- [Your objective]
Every line of the listing should be transcribed exactly, with nothing left out.
*** Opening of Supplied entries ***
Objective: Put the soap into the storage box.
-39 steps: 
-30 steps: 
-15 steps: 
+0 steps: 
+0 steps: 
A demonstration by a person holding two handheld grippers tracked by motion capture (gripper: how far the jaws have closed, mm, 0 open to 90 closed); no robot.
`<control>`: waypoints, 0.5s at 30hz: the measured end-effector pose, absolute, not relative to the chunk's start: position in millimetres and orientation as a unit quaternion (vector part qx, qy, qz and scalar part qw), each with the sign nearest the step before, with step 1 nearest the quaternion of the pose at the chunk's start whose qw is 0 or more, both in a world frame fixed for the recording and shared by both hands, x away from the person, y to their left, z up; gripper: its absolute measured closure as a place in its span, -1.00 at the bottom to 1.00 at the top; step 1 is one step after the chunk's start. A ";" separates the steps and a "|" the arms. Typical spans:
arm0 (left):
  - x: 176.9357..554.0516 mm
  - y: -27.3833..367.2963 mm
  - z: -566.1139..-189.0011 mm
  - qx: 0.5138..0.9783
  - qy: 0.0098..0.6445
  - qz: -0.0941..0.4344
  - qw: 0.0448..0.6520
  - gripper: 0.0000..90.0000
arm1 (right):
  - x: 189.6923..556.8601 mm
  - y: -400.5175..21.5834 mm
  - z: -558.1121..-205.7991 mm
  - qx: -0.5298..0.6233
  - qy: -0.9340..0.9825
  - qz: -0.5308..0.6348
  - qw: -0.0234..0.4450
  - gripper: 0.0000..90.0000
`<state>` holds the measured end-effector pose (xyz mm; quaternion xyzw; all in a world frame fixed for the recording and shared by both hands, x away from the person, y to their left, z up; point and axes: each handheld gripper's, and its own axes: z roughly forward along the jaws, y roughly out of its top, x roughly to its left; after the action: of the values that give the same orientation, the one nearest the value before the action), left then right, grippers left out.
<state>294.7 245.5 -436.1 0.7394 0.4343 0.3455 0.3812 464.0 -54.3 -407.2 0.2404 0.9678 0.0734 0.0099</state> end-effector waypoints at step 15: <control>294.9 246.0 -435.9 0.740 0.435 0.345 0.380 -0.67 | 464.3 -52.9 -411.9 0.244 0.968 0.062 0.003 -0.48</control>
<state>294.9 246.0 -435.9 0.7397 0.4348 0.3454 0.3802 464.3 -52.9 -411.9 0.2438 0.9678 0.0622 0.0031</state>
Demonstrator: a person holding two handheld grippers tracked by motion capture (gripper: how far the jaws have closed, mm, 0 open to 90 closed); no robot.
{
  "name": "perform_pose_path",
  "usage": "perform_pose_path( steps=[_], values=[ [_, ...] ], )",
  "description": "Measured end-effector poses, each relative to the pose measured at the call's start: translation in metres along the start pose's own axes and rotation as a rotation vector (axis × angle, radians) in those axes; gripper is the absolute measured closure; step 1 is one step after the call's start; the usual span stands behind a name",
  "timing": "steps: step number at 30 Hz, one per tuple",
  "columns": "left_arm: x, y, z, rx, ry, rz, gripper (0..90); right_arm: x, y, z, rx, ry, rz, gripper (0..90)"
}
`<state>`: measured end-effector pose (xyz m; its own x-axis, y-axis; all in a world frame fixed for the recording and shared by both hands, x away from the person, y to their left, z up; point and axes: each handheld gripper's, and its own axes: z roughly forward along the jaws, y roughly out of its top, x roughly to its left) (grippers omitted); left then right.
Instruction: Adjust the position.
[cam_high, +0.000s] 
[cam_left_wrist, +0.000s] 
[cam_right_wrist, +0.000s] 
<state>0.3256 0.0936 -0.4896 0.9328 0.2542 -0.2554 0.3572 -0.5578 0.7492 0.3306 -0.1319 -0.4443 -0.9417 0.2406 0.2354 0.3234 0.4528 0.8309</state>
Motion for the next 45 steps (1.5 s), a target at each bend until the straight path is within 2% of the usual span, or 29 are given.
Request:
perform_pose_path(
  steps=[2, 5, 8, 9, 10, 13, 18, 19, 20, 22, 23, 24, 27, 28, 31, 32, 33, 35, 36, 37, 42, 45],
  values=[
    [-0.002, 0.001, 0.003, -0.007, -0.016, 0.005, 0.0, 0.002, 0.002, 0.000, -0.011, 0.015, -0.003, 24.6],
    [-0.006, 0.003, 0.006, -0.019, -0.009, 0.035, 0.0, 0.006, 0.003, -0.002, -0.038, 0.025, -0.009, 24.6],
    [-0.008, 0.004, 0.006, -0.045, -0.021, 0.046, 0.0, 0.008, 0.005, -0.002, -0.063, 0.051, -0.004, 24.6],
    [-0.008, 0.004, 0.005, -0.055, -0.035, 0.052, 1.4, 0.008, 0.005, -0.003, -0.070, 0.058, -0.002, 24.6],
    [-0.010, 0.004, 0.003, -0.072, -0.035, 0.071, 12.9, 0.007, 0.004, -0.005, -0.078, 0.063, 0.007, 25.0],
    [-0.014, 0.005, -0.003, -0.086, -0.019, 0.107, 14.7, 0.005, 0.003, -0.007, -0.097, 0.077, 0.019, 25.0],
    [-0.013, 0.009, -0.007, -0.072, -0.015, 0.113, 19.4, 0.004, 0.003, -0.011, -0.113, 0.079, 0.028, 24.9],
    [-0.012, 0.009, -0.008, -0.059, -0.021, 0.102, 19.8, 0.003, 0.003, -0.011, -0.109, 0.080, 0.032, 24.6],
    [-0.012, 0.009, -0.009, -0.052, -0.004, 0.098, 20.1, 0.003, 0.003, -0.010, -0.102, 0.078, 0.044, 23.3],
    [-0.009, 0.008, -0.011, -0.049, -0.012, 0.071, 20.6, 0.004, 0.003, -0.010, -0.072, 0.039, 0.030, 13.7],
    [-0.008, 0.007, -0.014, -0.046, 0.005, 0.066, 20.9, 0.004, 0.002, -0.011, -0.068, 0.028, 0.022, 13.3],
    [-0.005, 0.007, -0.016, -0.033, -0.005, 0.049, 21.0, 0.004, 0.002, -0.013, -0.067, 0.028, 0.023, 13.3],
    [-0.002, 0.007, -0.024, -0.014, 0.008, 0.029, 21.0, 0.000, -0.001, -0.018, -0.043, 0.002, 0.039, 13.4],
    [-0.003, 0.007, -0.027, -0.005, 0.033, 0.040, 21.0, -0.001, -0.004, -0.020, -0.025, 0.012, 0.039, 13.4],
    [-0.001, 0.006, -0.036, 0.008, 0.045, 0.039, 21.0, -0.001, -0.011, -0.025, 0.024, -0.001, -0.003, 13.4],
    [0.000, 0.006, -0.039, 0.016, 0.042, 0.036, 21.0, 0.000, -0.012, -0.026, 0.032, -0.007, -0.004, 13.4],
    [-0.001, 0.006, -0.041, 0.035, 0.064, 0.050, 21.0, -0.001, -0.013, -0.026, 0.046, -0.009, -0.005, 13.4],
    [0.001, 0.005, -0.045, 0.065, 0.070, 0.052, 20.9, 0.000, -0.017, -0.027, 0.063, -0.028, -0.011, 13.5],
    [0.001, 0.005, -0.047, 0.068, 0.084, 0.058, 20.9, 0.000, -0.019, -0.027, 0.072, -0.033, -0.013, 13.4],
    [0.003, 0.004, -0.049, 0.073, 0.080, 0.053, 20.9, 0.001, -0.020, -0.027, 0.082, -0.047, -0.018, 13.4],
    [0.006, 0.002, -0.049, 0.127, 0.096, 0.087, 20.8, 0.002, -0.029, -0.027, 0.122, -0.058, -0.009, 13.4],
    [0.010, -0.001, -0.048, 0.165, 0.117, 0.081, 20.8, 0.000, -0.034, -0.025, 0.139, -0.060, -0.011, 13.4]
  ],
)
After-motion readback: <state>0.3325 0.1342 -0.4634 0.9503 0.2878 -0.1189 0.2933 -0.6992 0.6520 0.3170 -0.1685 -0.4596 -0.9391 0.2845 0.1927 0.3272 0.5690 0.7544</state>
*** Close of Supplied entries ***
- [Expected output]
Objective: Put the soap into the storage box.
-39 steps: 
-30 steps: 
-15 steps: 
+0 steps: 
+0 steps: 
A demonstration by a person holding two handheld grippers tracked by motion capture (gripper: how far the jaws have closed, mm, 0 open to 90 closed); no robot.
`<control>`: waypoints, 0.5s at 30hz: the measured end-effector pose, absolute, not relative to the chunk's start: position in millimetres and orientation as a unit quaternion (vector part qx, qy, qz and scalar part qw), each with the sign nearest the step before, with step 1 nearest the quaternion of the pose at the chunk's start whose qw is 0 or more, both in a world frame fixed for the recording and shared by both hands, x away from the person, y to their left, z up; gripper: its absolute measured closure as a place in its span, -1.00 at the bottom to 1.00 at the top; step 1 is one step after the chunk's start. A ";" separates the steps and a "|" the arms. Typical spans:
arm0 (left):
  - x: 176.9357..554.0516 mm
  - y: -27.3833..367.2963 mm
  - z: -566.1139..-189.0011 mm
  - qx: 0.5138..0.9783
  - qy: 0.0098..0.6445
  - qz: -0.0941..0.4344
  - qw: 0.0448..0.6520
  - gripper: 0.0000..90.0000
arm1 (right):
  - x: 189.6923..556.8601 mm
  - y: -400.5175..21.5834 mm
  - z: -558.1121..-205.7991 mm
  - qx: -0.5298..0.6233
  - qy: -0.9340..0.9825
  - qz: -0.5308..0.6348
  - qw: -0.0234..0.4450
  - gripper: 0.0000..90.0000
`<state>` holds the measured end-effector pose (xyz mm; quaternion xyzw; all in a world frame fixed for the recording and shared by both hands, x away from the person, y to their left, z up; point and axes: each handheld gripper's, and its own axes: z roughly forward along the jaws, y roughly out of its top, x roughly to its left; after the action: of the values that give the same orientation, the one nearest the value before the action), left then right, grippers left out.
<state>294.7 245.5 -436.1 0.7394 0.4343 0.3455 0.3812 464.0 -54.3 -407.2 0.2404 0.9678 0.0734 0.0099</state> end-effector waypoints at step 15: <control>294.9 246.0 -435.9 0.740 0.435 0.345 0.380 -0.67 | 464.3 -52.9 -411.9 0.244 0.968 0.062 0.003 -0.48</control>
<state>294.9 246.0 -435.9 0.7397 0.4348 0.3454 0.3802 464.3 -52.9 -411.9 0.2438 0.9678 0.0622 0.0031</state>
Demonstrator: a person holding two handheld grippers tracked by motion capture (gripper: how far the jaws have closed, mm, 0 open to 90 closed); no robot.
{
  "name": "perform_pose_path",
  "usage": "perform_pose_path( steps=[_], values=[ [_, ...] ], )",
  "description": "Measured end-effector poses, each relative to the pose measured at the call's start: translation in metres along the start pose's own axes and rotation as a rotation vector (axis × angle, radians) in those axes; gripper is the absolute measured closure; step 1 is one step after the call's start; the usual span stands behind a name",
  "timing": "steps: step number at 30 Hz, one per tuple",
  "columns": "left_arm: x, y, z, rx, ry, rz, gripper (0..90); right_arm: x, y, z, rx, ry, rz, gripper (0..90)"
}
`<state>`: measured end-effector pose (xyz m; its own x-axis, y-axis; all in a world frame fixed for the recording and shared by both hands, x away from the person, y to their left, z up; point and axes: each handheld gripper's, and its own axes: z roughly forward along the jaws, y roughly out of its top, x roughly to its left) (grippers omitted); left then right.
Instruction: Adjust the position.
[cam_high, +0.000s] 
[cam_left_wrist, +0.000s] 
[cam_right_wrist, +0.000s] 
<state>0.3256 0.0936 -0.4896 0.9328 0.2542 -0.2554 0.3572 -0.5578 0.7492 0.3306 -0.1319 -0.4443 -0.9417 0.2406 0.2354 0.3234 0.4528 0.8309</state>
Motion for the next 45 steps (1.5 s), a target at each bend until the straight path is within 2% of the usual span, or 29 are given.
Request:
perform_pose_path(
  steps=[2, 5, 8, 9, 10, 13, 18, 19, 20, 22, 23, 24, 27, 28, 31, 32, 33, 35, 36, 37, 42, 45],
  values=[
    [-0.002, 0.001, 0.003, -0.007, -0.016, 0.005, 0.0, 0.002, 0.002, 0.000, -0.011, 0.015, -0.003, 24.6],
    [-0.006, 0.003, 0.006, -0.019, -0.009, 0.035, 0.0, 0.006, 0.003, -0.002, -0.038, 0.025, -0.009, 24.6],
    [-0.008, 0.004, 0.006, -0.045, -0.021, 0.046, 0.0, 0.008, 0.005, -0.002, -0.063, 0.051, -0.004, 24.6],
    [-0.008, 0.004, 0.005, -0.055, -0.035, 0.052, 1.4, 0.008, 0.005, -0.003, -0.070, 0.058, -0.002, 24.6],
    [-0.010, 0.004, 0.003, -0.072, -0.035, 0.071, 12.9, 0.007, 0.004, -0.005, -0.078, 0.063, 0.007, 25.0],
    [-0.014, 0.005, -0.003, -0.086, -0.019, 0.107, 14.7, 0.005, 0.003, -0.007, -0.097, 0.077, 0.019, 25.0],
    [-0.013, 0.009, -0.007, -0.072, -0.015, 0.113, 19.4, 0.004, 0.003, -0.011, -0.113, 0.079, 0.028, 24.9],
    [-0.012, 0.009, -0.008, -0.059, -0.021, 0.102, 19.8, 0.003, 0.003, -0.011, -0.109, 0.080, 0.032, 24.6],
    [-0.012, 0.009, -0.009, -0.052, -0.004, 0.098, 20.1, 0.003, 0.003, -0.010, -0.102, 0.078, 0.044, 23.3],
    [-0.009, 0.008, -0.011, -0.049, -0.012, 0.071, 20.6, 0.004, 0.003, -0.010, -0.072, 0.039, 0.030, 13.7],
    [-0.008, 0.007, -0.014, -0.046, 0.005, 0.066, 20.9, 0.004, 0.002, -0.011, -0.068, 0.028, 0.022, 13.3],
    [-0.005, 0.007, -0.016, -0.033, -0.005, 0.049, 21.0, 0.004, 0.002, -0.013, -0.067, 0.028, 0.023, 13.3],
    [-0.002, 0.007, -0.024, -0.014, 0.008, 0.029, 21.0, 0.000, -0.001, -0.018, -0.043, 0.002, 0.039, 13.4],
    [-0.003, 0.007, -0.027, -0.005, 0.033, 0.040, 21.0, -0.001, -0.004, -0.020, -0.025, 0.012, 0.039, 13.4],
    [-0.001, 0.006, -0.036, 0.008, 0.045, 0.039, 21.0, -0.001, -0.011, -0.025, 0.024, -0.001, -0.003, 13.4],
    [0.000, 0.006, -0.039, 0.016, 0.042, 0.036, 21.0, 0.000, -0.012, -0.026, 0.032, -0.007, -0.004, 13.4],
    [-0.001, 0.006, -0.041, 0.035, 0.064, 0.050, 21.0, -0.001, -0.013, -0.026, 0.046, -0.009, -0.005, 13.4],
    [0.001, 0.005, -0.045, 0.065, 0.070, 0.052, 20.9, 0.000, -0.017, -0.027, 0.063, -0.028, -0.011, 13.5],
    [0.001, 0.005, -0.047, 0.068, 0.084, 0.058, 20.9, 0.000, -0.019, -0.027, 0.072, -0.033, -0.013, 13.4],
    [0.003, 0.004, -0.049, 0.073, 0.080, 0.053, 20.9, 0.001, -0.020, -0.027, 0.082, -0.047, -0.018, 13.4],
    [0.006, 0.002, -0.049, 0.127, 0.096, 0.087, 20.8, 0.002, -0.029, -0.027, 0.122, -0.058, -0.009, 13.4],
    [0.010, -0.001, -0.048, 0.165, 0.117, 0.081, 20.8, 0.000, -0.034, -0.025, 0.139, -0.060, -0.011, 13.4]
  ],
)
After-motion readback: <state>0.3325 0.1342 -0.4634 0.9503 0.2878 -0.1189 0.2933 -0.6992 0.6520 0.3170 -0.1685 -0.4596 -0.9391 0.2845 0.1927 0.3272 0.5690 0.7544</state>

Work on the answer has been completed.